Worth

Have you trusted someone with all your heart? Have you ever told someone everything you are and hope to be? Did that person ever stab you in the back? Say something incredibly mean? Has that ever happened to you? It happened to me.

It was a regular day. I went to school and saw her. One of my close friends and everything was fine. But then later that night something weird happened. Something I never expected. Something that changed my trust.

MSN Messenger. A helpful creation that I use to talk to people online. I was talking to her and it was fine until a sudden lashing of words. She told me I was a loser and she was going to block me. She then logged off. She logged back on and told me to say my name on this game we were on. I said, "I thought I was a loser. You want to associate with a loser?" She replies with "Yup!" I thought it was all ok but then I said something.

I told her I was sick of the bratty-friend routine. If I didn't do what she wanted, she threatened she wouldn't talk to me or block me. She then told me I should be worrying about me not her, that I was selfish. That I shouldn't always want her to do things for me. Tears flew straight to my eyes. A trusted companion talking to me like that. My heart broke instantly.

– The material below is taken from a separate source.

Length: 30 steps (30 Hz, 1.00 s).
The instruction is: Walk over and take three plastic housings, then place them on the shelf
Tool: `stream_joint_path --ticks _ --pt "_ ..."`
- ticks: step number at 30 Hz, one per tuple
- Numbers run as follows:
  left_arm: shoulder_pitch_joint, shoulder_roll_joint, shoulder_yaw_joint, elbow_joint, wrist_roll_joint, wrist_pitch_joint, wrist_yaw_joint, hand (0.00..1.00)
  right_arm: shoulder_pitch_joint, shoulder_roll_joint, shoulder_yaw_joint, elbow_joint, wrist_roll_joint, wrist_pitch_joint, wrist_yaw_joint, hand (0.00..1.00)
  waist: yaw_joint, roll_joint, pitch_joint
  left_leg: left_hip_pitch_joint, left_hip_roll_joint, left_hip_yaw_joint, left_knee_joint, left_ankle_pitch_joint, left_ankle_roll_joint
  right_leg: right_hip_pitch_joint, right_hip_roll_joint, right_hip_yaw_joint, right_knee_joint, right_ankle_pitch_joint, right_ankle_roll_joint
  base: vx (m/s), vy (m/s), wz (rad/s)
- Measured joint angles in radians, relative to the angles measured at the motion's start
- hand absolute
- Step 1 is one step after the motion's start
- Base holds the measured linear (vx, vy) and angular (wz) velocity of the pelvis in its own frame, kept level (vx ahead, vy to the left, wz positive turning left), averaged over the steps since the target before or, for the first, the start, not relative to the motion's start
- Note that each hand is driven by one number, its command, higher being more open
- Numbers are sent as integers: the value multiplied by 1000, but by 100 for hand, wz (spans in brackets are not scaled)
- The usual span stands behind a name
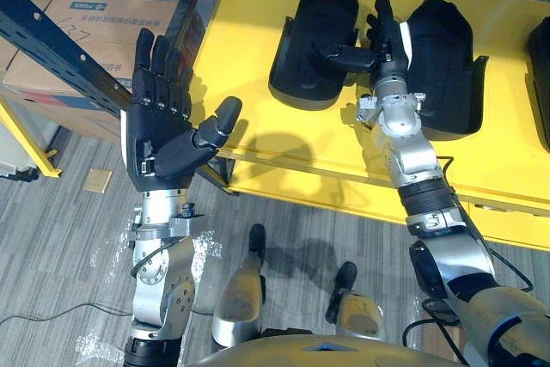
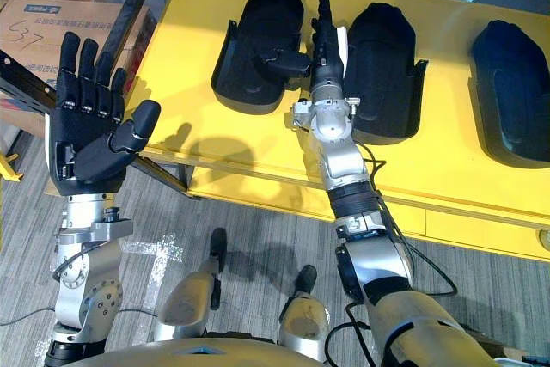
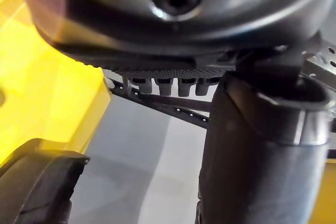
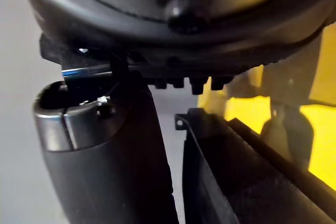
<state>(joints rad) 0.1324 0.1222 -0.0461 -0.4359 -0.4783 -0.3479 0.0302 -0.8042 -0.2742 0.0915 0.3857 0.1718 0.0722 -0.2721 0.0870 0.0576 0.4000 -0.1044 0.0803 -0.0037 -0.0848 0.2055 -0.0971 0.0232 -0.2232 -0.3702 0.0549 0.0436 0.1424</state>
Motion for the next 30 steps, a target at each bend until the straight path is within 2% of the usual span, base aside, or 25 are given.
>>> stream_joint_path --ticks 5,8,20,30 --pt "0 -1 -38 0 1 0 27 100 -21 0 12 0 -1 55 22 100 -1 0 2 3 1 10 0 3 4 -6 0 10 6 0 1 -10 -33 -5" --pt "0 -2 -38 0 1 0 35 100 -35 -1 38 0 -1 65 48 100 -6 0 6 9 2 17 0 2 3 -7 0 18 11 0 0 -16 -34 -7" --pt "5 -2 -61 1 14 1 58 100 -68 -9 78 15 -2 65 115 100 -7 0 18 11 2 19 0 0 0 -7 0 20 13 0 1 -16 -28 0" --pt "27 -2 -70 6 14 1 65 100 -91 -9 79 46 -4 65 115 100 -6 0 18 10 2 18 -1 3 4 -7 -1 19 13 0 1 -8 -24 0"
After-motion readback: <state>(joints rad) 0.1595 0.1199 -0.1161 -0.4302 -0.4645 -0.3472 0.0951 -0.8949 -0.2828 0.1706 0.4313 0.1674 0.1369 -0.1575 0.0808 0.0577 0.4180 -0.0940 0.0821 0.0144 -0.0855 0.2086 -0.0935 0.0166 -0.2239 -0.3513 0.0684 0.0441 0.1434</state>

I acted as if I didn't care but I did. She asked if she could continue and I said ok. Though I knew that her words would only become harsher. A poem was what she typed next. In it, she said that people always depend on her and she knew right away that I was special. She seemed as if she cared. Though in my broken, icy heart, I knew she was lying straight to my face. She then logged off and I pondered a minute at my thoughts. Am I selfish? Am I really that bad? Does everyone feel this way?

She had been my go-to girl for help with my crush. She was there. The minute I met her I knew we would click. But she had hoodwinked me into believing her word was true. Now I wondered if she really cared. Did she really like me? Was it all a plan? A sinister plan to kill all dreams of friendship? This was the second time she had killed me. Is she worth it?

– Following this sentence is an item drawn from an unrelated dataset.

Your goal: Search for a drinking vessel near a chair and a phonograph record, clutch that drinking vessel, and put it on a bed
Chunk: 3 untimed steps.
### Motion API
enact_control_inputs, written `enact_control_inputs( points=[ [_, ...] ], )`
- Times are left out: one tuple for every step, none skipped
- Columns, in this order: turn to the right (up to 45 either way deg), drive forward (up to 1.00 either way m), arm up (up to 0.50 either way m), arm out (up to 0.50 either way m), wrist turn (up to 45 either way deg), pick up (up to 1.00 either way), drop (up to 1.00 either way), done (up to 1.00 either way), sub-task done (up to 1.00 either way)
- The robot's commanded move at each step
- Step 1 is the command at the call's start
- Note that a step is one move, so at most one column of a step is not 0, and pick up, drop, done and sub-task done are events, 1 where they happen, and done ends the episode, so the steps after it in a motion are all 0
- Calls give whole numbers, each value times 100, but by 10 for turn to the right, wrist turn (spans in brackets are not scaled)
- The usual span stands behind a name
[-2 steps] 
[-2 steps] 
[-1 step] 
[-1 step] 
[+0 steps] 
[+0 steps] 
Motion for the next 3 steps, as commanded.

Was it worth it to allow tears to come? Was it worth it to allow this girl the privilege of hurting my spirit? Was this friendship worth me dying every time? Should I forget her lies and stay friends? Or turn my back? My face was already beginning to turn my cheek to her.

I thought of all my good friends that had never done me wrong. My best girl, who put up with all my crazy antics. All the others that love and support me. Is it worth forgetting the good for her? She always yeilds the hose that can ice over my heart. Is it worth letting my heart ice over?

No. How could I let myself become cold? How would I? I love people and could never leave them. And I shouldn't let one person ruin my life. The life that has just begun. And I shouldn't have let her back after the first time my heart was broken by she.

A few minutes I had been called nice by another close friend. That I always made her smile. I thought of her. I should listen to her, not the one who hurt me. That is the kind of friend I want. The kind of friend that is nice to me. The ones that love and cherish me the way I am. Not the kind that say little things to puncture my soul. I decided not to let her back into my circle. We could share friends, but she is no longer one of mine. I believe in second chances, but not third.

One person is not worth this pain she put me through. I am a beautiful, independent, giving child and I will not allow one to break me. It's just not worth it.